Instructions to follow:
In the listing, some lines may hold the string "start"; report how many do, as a bare number.

Information provided:
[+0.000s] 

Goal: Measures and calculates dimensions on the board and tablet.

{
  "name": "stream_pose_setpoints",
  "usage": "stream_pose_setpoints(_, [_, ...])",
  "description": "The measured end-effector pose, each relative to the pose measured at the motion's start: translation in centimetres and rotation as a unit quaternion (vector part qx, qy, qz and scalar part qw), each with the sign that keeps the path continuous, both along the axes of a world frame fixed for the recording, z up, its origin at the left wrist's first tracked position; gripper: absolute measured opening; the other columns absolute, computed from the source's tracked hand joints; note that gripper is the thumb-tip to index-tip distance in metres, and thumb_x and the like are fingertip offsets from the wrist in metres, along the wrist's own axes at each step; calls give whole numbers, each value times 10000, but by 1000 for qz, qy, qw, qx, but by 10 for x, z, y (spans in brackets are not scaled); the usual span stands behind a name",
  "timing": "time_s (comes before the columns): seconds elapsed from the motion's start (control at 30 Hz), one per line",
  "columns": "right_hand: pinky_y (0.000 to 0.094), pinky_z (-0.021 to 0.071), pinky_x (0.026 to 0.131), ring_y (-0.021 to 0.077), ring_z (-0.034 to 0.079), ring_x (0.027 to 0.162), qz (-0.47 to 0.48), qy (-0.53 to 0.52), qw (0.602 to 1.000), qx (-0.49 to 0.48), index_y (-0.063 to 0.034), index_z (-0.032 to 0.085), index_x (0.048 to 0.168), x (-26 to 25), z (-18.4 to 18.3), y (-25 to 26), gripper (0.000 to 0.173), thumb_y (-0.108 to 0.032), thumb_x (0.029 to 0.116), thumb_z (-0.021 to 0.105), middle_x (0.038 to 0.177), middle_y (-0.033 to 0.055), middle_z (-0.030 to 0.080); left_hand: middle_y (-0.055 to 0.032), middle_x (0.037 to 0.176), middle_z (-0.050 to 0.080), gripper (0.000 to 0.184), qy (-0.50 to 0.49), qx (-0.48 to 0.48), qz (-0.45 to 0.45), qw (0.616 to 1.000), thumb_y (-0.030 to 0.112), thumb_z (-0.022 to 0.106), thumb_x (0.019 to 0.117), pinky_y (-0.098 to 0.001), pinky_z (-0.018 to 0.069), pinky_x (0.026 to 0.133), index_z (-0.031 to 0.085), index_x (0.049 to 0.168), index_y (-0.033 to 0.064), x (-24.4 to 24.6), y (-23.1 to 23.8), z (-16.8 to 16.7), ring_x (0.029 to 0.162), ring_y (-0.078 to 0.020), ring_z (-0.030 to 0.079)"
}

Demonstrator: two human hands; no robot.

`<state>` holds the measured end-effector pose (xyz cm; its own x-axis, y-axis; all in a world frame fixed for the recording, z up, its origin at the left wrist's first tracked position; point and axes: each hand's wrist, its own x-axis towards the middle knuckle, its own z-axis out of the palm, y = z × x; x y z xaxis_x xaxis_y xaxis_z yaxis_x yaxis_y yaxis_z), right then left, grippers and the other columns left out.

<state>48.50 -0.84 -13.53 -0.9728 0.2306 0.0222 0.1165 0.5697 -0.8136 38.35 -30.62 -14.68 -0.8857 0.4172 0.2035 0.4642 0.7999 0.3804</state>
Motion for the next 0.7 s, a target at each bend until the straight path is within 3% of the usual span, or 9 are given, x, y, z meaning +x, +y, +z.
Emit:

Result of this task:
2